Every line with "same" in it should be copied from the data.

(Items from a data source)

╔══

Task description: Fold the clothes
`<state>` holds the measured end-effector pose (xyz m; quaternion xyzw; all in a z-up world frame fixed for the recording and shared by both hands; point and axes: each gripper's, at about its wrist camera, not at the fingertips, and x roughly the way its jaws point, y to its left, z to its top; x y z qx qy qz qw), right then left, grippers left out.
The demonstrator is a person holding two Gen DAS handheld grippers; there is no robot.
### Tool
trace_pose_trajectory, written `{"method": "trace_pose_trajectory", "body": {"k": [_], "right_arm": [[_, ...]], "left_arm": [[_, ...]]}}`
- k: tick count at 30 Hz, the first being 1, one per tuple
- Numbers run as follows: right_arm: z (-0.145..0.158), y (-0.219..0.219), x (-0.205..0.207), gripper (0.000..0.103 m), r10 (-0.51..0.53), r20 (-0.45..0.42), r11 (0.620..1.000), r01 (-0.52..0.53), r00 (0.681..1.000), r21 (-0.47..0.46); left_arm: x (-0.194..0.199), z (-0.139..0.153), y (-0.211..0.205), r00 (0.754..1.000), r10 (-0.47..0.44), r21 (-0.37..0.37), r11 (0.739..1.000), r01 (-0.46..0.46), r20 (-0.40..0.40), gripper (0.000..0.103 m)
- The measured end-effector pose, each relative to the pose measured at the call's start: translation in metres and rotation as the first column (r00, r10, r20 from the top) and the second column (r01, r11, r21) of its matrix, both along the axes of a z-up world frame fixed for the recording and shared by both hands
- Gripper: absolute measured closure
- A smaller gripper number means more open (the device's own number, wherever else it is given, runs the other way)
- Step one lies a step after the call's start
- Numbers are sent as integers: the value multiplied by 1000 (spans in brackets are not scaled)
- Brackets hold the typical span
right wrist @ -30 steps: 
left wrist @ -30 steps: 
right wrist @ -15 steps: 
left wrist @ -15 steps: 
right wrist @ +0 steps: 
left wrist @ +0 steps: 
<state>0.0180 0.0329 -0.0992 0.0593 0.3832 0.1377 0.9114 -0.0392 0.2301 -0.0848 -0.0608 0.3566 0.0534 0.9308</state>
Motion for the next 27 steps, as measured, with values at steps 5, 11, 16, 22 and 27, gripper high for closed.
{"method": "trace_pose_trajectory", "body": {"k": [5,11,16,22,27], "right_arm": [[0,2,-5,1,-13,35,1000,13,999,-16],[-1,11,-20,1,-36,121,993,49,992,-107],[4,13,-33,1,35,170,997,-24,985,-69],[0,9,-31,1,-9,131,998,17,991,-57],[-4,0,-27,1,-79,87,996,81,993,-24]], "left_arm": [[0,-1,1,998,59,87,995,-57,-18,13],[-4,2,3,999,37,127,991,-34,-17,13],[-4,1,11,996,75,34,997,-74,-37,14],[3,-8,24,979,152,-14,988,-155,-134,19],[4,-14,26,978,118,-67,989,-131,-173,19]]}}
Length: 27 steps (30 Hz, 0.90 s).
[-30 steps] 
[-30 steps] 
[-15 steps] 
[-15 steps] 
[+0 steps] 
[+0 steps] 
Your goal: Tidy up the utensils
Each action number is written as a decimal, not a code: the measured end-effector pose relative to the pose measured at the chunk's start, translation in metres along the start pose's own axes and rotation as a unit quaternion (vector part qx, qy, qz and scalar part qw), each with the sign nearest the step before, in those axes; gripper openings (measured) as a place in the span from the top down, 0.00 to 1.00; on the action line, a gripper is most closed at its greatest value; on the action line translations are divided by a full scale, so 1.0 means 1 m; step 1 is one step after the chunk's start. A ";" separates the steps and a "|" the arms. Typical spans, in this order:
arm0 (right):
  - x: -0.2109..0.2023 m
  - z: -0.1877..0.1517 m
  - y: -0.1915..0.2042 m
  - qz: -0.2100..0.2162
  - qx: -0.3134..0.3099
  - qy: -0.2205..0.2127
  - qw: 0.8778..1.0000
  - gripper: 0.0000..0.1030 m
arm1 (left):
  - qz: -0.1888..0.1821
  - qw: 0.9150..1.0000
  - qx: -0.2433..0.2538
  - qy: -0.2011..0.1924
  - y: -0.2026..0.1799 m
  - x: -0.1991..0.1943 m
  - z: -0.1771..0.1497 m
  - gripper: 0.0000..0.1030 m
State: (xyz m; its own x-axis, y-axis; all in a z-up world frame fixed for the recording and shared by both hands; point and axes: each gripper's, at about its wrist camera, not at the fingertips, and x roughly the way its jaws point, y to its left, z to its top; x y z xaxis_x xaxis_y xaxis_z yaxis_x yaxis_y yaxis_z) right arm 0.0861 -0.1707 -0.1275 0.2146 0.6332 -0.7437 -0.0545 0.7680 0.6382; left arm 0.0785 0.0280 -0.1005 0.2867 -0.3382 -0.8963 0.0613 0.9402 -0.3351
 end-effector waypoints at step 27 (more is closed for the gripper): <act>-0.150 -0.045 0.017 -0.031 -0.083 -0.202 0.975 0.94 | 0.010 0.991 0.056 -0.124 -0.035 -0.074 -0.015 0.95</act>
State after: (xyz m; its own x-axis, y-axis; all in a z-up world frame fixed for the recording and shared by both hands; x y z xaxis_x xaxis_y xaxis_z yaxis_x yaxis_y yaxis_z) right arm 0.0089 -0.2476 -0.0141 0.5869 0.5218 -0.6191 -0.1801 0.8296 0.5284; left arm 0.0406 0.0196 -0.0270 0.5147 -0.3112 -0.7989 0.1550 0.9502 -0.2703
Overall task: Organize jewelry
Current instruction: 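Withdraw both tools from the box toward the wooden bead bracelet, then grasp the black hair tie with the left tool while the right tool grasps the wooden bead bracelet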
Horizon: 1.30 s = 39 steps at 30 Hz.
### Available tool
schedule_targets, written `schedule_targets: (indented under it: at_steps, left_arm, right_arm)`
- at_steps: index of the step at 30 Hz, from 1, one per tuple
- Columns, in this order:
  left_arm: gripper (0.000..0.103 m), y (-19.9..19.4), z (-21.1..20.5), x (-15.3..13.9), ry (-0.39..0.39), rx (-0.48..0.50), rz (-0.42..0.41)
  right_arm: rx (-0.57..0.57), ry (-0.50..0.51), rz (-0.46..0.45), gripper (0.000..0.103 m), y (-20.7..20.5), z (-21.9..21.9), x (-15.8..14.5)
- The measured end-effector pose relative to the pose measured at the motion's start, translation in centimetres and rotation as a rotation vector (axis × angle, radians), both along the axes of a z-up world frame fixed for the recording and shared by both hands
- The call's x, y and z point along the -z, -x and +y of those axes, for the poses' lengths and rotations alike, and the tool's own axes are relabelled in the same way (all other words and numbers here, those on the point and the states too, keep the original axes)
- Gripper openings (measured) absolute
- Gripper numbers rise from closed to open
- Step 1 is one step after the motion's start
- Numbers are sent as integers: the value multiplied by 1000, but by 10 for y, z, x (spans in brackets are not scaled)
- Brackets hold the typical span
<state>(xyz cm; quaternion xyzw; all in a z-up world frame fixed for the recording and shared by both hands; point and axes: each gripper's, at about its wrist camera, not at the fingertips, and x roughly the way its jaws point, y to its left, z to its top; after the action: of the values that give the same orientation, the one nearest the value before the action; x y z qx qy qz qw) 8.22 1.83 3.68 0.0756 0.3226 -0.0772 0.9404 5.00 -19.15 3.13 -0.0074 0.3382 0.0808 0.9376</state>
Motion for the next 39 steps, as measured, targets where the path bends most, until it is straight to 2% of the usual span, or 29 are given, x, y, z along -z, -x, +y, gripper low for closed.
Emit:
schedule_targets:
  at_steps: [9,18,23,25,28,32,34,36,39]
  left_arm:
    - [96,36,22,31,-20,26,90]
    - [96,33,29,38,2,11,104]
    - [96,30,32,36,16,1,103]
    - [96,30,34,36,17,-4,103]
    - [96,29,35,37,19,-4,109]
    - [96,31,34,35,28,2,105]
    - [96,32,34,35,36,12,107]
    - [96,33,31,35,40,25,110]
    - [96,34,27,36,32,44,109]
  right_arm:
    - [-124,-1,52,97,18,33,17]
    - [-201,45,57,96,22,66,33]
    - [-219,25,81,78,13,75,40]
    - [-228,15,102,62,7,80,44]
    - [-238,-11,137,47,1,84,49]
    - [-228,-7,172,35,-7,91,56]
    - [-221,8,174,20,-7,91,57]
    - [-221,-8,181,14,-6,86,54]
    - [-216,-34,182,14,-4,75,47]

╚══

» **The answer**
- The call's x, y and z point along the -z, -x and +y of those axes, for the poses' lengths and rotations alike, and the tool's own axes are relabelled in the same way (all other words and numbers here, those on the point and the states too, keep the original axes)
<state>(xyz cm; quaternion xyzw; all in a z-up world frame fixed for the recording and shared by both hands; point and axes: each gripper's, at about its wrist camera, not at the fingertips, and x roughly the way its jaws point, y to its left, z to its top; after the action: of the values that give the same orientation, the one nearest the value before the action; x y z qx qy qz qw) 8.22 1.83 3.68 0.0756 0.3226 -0.0772 0.9404 5.00 -19.15 3.13 -0.0074 0.3382 0.0808 0.9376</state>

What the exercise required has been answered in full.